The Investor Water Toolkit
Ceres is a nonprofit that aims to support sustainability in business. The organization’s toolkit walks investors through the steps of analyzing a portfolio’s water risk, beginning with establishing beliefs and policies. From there, investors can create a heat map highlighting areas where water risks may be material. Investors can incorporate factors that may influence their ability to mitigate risks, such as ownership percentage. The heat map gives an idea of the overall water risk in a portfolio and may help identify specific investments that warrant in-depth analysis.
Next, investors can research individual securities that were flagged in the previous step to determine their dependence on water and water-related risks. Conducting stress tests, scenario analyses, and buy/sell analyses may help investors identify and respond to risks.
Each chapter of the toolkit includes additional resources, including links to data and examples of Ceres’s own analyses. There’s also material on using shareholder engagement to drive change, with samples of shareholder resolutions.

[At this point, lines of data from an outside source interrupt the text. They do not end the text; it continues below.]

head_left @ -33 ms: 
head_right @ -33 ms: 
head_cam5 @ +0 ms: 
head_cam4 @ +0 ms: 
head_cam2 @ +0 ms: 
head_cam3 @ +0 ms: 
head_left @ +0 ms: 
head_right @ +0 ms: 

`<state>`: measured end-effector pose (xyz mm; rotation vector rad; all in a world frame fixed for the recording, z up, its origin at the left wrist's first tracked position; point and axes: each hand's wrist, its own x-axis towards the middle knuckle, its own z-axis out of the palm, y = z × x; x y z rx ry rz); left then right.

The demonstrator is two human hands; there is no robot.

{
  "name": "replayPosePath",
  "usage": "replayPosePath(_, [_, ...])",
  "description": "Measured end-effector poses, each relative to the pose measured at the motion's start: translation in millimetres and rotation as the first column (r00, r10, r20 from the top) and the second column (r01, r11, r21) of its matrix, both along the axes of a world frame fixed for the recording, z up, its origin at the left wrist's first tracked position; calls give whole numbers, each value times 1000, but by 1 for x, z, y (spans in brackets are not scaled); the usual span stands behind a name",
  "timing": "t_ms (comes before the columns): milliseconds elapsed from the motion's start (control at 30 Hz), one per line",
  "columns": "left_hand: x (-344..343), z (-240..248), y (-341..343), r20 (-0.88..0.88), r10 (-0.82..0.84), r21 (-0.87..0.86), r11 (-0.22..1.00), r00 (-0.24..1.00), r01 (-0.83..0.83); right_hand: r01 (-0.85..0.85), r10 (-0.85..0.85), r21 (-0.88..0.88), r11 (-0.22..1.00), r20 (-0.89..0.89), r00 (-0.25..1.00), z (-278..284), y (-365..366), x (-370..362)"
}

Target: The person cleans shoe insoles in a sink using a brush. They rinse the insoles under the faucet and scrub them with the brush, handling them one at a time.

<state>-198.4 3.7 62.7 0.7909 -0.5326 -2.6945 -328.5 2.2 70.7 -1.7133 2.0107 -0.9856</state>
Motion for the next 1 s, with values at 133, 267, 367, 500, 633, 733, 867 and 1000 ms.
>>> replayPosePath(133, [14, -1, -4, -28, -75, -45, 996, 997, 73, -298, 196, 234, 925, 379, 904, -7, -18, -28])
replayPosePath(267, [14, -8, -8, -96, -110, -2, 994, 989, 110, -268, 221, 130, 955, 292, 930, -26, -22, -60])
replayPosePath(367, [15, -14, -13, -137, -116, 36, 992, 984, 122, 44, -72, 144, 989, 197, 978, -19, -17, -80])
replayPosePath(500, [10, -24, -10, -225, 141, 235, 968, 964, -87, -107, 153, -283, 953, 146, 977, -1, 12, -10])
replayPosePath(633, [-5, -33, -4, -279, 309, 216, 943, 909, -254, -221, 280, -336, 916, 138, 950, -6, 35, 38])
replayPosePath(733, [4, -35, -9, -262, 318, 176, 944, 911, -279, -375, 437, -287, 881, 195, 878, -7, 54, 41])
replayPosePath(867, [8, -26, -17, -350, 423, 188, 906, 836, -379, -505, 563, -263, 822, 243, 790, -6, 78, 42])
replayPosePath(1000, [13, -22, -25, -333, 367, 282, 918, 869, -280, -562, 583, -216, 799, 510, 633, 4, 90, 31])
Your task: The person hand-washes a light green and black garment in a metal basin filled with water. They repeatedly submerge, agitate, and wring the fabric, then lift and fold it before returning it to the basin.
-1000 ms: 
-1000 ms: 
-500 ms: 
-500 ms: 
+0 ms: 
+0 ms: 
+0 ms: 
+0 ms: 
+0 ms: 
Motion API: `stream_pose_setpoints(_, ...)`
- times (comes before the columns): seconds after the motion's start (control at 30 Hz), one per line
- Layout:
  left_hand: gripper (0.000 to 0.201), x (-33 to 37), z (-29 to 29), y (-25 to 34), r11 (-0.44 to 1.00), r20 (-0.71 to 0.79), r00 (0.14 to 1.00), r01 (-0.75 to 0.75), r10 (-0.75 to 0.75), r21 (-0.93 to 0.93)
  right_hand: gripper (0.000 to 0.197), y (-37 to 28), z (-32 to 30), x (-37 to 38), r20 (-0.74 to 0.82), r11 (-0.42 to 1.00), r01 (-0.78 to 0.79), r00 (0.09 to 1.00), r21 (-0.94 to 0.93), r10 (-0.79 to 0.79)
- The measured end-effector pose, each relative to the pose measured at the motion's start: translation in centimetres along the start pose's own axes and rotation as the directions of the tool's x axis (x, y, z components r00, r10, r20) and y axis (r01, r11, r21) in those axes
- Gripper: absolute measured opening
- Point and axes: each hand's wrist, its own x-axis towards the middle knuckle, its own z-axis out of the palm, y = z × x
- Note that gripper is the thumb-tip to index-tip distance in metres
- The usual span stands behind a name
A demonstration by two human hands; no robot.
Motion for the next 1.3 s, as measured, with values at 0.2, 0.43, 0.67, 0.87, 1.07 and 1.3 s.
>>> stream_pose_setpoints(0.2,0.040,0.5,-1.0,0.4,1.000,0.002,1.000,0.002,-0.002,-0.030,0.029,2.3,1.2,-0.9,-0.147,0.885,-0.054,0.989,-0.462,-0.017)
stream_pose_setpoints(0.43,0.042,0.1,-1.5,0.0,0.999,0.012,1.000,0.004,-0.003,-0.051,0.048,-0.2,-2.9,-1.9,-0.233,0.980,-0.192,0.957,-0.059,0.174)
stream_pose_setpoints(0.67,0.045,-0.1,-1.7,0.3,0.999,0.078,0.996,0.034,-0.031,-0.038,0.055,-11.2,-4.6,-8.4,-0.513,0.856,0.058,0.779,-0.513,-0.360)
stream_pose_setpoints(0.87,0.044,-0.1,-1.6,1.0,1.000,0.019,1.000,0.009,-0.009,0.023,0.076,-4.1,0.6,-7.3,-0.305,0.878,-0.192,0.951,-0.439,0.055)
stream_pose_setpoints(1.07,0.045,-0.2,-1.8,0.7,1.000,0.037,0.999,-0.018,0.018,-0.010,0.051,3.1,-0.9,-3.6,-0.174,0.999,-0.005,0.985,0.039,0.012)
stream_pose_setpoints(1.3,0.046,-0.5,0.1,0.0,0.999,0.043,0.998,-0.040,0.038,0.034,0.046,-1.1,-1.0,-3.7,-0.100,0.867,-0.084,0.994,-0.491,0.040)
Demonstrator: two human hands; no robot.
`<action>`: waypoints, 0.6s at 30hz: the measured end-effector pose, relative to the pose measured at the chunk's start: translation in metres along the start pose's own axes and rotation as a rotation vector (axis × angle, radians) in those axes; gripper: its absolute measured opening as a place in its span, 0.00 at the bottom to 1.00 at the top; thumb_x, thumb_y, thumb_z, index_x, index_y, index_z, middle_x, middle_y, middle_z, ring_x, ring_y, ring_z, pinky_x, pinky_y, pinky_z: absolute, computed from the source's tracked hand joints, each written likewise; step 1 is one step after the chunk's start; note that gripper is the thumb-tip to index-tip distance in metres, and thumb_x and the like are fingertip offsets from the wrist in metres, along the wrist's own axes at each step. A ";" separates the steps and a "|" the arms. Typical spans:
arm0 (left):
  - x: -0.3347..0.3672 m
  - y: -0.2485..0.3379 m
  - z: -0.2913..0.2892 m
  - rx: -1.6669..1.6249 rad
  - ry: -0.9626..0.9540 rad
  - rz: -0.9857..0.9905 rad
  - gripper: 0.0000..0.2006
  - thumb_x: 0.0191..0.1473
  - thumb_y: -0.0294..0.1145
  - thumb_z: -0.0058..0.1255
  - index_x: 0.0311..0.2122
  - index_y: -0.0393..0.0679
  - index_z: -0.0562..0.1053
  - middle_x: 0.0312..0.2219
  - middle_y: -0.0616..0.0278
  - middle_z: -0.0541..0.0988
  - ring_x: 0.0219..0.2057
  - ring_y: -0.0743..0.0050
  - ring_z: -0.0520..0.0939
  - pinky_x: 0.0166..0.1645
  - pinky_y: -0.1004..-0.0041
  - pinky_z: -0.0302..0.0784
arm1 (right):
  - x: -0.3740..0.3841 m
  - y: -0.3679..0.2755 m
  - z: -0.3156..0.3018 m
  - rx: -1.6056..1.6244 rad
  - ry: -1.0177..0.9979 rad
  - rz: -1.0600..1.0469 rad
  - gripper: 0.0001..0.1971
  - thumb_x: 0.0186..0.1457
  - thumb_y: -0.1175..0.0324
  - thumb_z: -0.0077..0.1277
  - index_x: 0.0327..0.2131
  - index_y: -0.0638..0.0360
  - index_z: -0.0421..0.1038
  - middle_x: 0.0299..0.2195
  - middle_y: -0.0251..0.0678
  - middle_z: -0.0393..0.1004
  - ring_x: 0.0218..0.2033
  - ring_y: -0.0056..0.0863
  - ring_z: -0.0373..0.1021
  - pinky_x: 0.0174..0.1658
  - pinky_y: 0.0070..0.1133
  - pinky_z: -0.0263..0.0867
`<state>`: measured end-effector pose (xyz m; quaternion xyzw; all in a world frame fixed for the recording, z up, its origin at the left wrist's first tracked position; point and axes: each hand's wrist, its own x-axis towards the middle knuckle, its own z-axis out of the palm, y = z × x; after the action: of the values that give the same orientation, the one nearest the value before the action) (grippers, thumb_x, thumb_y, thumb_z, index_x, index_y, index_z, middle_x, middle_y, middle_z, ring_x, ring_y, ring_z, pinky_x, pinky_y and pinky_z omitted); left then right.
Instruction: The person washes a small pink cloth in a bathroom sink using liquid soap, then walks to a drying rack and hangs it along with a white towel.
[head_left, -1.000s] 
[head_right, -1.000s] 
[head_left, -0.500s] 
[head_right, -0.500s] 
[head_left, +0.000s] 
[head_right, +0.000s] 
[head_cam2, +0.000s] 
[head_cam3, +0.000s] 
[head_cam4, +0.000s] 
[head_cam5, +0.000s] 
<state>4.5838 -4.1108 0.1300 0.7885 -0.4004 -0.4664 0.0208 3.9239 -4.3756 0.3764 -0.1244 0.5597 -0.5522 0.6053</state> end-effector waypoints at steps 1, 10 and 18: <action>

How Investors Apply Insights from Water Analysis
As part of the toolkit, Ceres makes available several case studies detailing how organizations have analyzed their water risk. One features ACTIAM, a fund manager in the Netherlands that committed to reaching water neutrality by 2030. ACTIAM analyzed the water consumption levels of companies in its portfolio that are located in regions experiencing water stress. After correcting for data gaps, it compiled an aggregate water footprint for its portfolio. ACTIAM uses this analysis to monitor its progress toward a portfolio that does not deplete or pollute the earth’s water supplies.
Another case study focuses on the Park Foundation, which charted investments by potential impact and relevance to its values, analyzing subsectors to determine whether they were compatible with its goals. The foundation then explored new opportunities and directions, identifying new impact investments and clarifying some of its values to make them more actionable.
Thanks to Ceres, analysis of water-related investments may now be easier than ever for investors. As more investors become concerned about the potential effects of environmental change on their portfolios, tools like this may become more central to some investors’ strategic planning.